Gay Marriage Should Lead to More Freedom, Not More Government Control
Requests for tolerance must not become demands for approval.
It was a great day when the Supreme Court struck down the federal Defense of Marriage Act and threw out a California case that could have undermined gay marriage in the Golden State. On that day, gay and lesbian citizens won something profoundly important: acknowledgment of the right to live as they choose, without interference from others who think they know better.
Now the question is: Will gay and lesbian citizens acknowledge that everybody else has the same right? Some certainly will. But others are challenging the notion – and thereby undermining the case for their own hard-won victory.
David Mullins and Charlie Craig, for instance. The gay Colorado couple have filed a discrimination complaint against the owners of Masterpiece Cakeshop, who declined for religious reasons to make them a wedding cake. The Colorado attorney general's office has taken their side. So, regrettably, has the ACLU.
And they have company: Similar complaints have been brought against bakeries in Oregon, Indianapolis, and Iowa; a Hawaiian bed-and-breakfast; a Vermont inn; a Washington florist; a Kentucky T-shirt company; and more. As gay marriage gains ground, cases such as these likely will flourish.
As they do, they will lend credence to the otherwise ludicrous assertion by social conservatives that there is a "homosexual agenda." It will remain absurd to suggest gay people are trying to turn straight people gay. Changing other people's sexual orientation has always been a conservative project, not a liberal one. But it will cease being absurd to suggest that requests for tolerance are actually demands for approval – and that those who claim to celebrate diversity actually insist upon ideological uniformity.
Wedding-cake cases also may help resolve one of the buried tensions over homosexuality and gay marriage – support for which flows from two different kinds of arguments.
The first is thee argument from freedom – in particular the freedom to associate with whom we wish. Its goal is to make sure everyone is treated right. It says individuals should enjoy the liberty to do whatever they like, with whomever they like, so long as their activity is consensual and does not harm anyone else. As Jefferson wrote: "The legitimate powers of government extend to such acts only as are injurious to others. But it does me no injury for my neighbour to say there are twenty gods, or no god. It neither picks my pocket nor breaks my leg." By the same token, what Adam and Steve do in the bedroom or at the altar also neither picks a pocket nor breaks a leg. So leave them in peace.
The other argument – the argument from equality – wants to make sure everyone is treated the same. So if straight people get to marry, then gay people should, too. One problem with this argument: It leaves the door open for the infringement of individual rights, so long as everybody's rights are equally transgressed.
You could see that flaw in stark relief during the era of South African apartheid: U.S. liberals objected vehemently to apartheid, and rightly so. But some seemed almost blasé about the similarly savage cruelty of communism in Cuba or the Soviet Union.

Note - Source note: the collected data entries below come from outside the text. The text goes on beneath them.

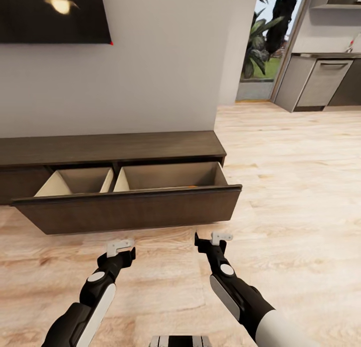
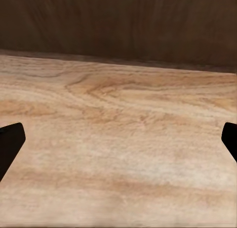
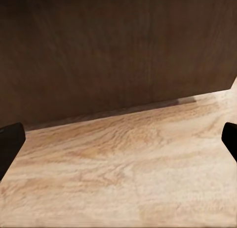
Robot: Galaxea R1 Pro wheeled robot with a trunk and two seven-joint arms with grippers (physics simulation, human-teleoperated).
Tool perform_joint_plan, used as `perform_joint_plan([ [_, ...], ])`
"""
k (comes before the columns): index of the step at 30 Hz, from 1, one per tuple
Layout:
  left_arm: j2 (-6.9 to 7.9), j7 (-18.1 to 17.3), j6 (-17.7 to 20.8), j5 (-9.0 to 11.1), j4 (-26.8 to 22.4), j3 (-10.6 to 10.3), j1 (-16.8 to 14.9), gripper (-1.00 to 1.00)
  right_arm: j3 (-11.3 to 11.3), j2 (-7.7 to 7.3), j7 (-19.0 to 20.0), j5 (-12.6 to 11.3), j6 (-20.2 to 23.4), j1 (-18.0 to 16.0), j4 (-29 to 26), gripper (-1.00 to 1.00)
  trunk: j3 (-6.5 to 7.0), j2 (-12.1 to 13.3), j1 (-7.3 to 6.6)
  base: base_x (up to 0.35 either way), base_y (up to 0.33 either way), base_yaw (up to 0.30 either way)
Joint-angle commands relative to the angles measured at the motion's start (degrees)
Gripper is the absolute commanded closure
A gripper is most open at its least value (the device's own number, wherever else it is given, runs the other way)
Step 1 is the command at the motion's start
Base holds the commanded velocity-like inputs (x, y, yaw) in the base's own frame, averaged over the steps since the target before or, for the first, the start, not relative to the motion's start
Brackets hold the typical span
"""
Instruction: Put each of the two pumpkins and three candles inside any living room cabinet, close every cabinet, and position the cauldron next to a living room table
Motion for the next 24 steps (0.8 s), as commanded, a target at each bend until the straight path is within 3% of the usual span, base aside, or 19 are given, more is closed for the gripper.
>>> perform_joint_plan([
  [1,0.09,0.6,0.0,0.6,-0.1,-0.4,0.0,-1.0,0.3,-0.03,-0.3,-0.6,-0.4,-0.1,0.0,-1.0,-0.27,0.0,0.01,0.0,0.0,0.0],
  [7,0.14,0.5,-3.1,0.6,-0.1,-0.9,0.0,-1.0,0.4,-0.02,0.0,-0.7,-0.4,-0.1,0.0,-1.0,-1.6,-0.1,0.17,0.0,0.0,0.0],
  [14,0.14,0.4,-3.9,0.7,0.0,-0.9,0.0,-1.0,0.3,-0.04,0.1,-0.7,-0.3,-0.1,-0.1,-1.0,-3.15,-0.2,0.35,0.0,0.0,0.0],
  [24,0.06,0.3,-3.9,0.7,-0.1,-1.0,0.0,-1.0,0.3,-0.02,0.1,-0.7,-0.5,-0.1,-0.6,-1.0,-3.15,-0.2,0.35,0.013,0.0,0.0],
])
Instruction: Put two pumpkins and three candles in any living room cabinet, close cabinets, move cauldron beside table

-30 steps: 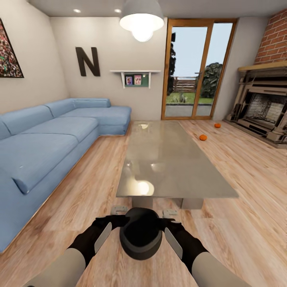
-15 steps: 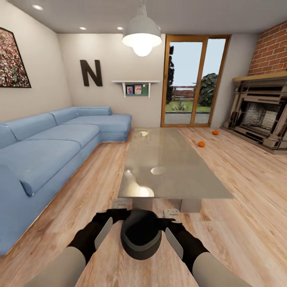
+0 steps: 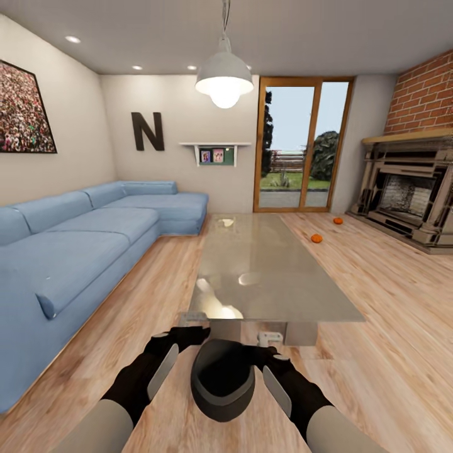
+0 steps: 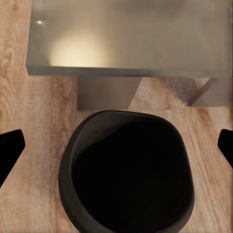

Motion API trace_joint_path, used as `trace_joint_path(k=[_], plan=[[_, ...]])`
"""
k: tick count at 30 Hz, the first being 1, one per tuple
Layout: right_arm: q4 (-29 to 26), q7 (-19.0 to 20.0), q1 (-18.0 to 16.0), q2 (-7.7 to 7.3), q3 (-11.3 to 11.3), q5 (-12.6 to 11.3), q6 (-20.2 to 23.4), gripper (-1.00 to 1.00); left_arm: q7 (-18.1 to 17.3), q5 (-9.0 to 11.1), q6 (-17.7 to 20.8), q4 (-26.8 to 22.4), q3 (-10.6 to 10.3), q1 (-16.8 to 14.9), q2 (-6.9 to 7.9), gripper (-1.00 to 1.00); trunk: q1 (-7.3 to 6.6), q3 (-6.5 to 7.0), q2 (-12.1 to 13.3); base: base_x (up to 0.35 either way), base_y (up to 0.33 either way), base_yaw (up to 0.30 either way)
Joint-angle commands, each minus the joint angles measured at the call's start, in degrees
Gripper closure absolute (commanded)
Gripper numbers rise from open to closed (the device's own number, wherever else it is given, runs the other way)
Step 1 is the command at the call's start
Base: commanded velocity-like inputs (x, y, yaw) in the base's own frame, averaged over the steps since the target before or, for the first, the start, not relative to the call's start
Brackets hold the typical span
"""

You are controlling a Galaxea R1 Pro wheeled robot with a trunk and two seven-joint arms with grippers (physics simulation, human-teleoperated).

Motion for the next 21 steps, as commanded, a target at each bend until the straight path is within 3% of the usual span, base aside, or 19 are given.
trace_joint_path(k=[1, 5, 11, 21], plan=[[-0.1, -0.5, 0.0, -0.11, 0.4, -0.6, 0.2, -1.00, 0.4, 0.6, 0.2, -0.3, -0.1, 0.1, 0.03, -1.00, -0.04, 0.17, 0.0, 0.000, 0.000, 0.000], [0.0, -0.5, 0.0, -0.32, 0.3, -0.6, 0.1, -1.00, 0.4, 0.6, 0.2, -0.9, -0.1, 0.6, 0.03, -1.00, -0.14, 1.05, 0.0, 0.000, 0.000, 0.000], [0.0, -0.5, 0.0, -0.46, 0.4, -0.7, 0.1, -1.00, 0.4, 0.6, 0.2, -0.9, -0.2, 0.8, -0.03, -1.00, -1.44, 2.15, 2.4, 0.000, 0.000, -0.007], [0.1, -0.5, 0.0, -0.51, 0.3, -0.6, 0.1, -1.00, 0.4, 0.6, 0.2, -0.8, -0.2, 0.8, -0.05, -1.00, -3.64, 4.48, 6.4, 0.000, 0.000, -0.180]])
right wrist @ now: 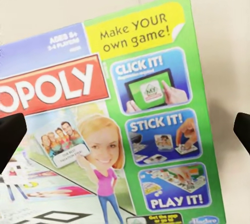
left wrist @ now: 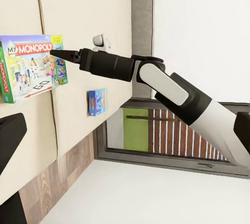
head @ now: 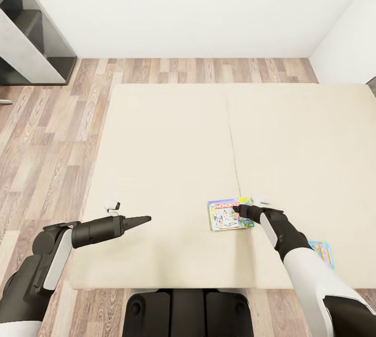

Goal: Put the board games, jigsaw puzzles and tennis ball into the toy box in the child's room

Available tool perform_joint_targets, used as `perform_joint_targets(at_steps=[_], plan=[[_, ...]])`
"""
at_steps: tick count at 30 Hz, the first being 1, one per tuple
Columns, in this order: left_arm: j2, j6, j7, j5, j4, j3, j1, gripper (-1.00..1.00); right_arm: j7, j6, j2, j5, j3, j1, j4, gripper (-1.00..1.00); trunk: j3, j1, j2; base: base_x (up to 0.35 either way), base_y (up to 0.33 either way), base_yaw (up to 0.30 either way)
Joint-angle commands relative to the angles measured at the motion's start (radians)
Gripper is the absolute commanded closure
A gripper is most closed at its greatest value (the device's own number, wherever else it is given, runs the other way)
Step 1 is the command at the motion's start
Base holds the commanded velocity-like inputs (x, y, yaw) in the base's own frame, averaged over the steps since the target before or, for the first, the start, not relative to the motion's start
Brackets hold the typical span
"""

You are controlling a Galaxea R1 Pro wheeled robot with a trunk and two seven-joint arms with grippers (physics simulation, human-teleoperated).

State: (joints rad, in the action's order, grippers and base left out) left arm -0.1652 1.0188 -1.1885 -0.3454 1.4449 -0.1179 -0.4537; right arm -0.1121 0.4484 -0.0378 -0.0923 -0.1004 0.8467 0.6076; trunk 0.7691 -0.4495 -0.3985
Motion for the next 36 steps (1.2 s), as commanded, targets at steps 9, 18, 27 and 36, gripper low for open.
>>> perform_joint_targets(at_steps=[9,18,27,36], plan=[[0.0,0.006,-0.002,-0.001,0.0,0.0,0.0,-1.0,-0.002,0.006,0.006,-0.009,-0.002,0.0,0.001,-1.0,0.003,-0.001,-0.001,0.0,0.0,0.0],[0.0,0.006,-0.002,-0.001,0.0,0.0,0.0,-1.0,-0.001,0.006,0.003,-0.009,-0.002,0.0,0.001,-1.0,0.015,-0.001,-0.001,0.0,0.0,0.0],[0.001,0.006,-0.001,-0.001,0.0,0.001,0.0,-1.0,-0.001,0.006,0.0,-0.009,-0.002,0.0,0.001,-1.0,0.03,-0.001,-0.001,0.0,0.0,0.0],[0.001,0.005,-0.002,-0.001,0.0,0.001,0.001,-1.0,-0.001,0.006,0.004,-0.009,-0.002,-0.001,0.001,-1.0,0.033,-0.001,-0.001,0.0,0.0,0.0]])
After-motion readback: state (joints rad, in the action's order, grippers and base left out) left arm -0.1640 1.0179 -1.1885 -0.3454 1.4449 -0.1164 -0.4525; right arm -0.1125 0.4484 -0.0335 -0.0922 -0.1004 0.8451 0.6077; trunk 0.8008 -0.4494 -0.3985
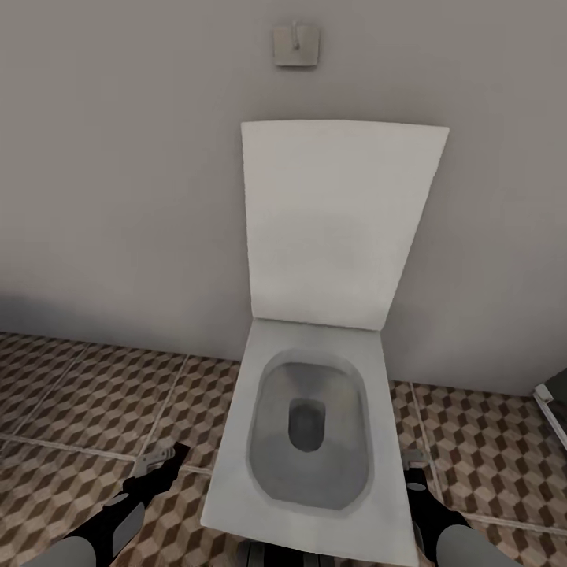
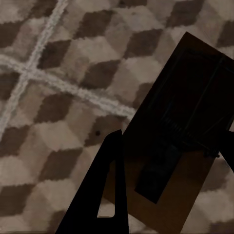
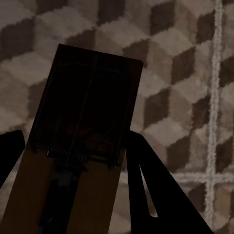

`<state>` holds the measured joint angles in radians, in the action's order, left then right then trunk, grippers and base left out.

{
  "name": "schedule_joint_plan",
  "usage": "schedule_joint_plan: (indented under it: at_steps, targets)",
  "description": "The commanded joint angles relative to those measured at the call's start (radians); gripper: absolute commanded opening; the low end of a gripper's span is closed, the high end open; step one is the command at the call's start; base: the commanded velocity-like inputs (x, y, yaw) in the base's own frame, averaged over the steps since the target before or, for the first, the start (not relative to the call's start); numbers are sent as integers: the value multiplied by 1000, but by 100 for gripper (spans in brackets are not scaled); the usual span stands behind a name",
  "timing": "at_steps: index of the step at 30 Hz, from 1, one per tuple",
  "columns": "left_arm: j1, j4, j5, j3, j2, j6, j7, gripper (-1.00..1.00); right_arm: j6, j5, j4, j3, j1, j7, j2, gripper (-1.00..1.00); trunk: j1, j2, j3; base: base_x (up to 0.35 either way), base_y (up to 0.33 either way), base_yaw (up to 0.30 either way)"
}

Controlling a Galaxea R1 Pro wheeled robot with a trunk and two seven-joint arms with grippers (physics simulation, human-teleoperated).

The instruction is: Take the four mousetraps from the cabinet in the bathroom and place them on the bathroom floor. Make sure all four end up on the same floor surface, and ensure that at least two of them are either under or directly next to the same bathroom sink.

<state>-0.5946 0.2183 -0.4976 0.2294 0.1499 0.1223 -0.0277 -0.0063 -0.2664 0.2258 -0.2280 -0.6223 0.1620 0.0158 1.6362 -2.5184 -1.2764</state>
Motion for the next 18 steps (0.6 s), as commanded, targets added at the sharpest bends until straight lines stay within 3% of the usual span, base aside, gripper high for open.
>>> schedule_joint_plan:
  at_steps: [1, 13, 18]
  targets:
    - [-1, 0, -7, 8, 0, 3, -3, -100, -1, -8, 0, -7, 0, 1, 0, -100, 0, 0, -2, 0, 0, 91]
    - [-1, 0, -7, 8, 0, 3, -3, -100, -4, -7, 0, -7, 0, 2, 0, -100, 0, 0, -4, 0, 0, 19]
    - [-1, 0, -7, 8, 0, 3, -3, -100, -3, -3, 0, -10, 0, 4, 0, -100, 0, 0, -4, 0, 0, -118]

This raised the question of whether it was oppression per se that they objected to, or simply the uneven application of it.
These two arguments are not mutually exclusive. You can support gay rights and gay marriage both because they harm nobody and because people should be treated the same. And because the government should treat everyone equally before the law, which is a different and narrower sort of equality.
But there is another, stronger sort of equality: the equality of authority – which suggests social interactions should be consensual because nobody has the right to impose his will on somebody else. This is the sort of equality most compatible with liberty (including the liberty to marry whom one wishes), and the sort of equality gay-rights advocates should embrace.
They should embrace it not only because it is right, but also because it offers the surest defense against depredations by foes such as Pat Robertson – who said last week he wished Facebook had a "vomit" button he could click for pictures of gay couples kissing. Robertson's hostility is terrible; but without any authority for him to impose his own will on others, it is also toothless.
Yet if we are to respect the best arguments for gay rights, then we also have to recognize that those arguments also apply to people like Robertson – and to the owners of Masterpiece Cakeshop, and to others like them. They should not have the power to impose their will on gay couples. But gay couples should not have the power to impose their own will on them, either. "Live and let live" cannot be a one-way street.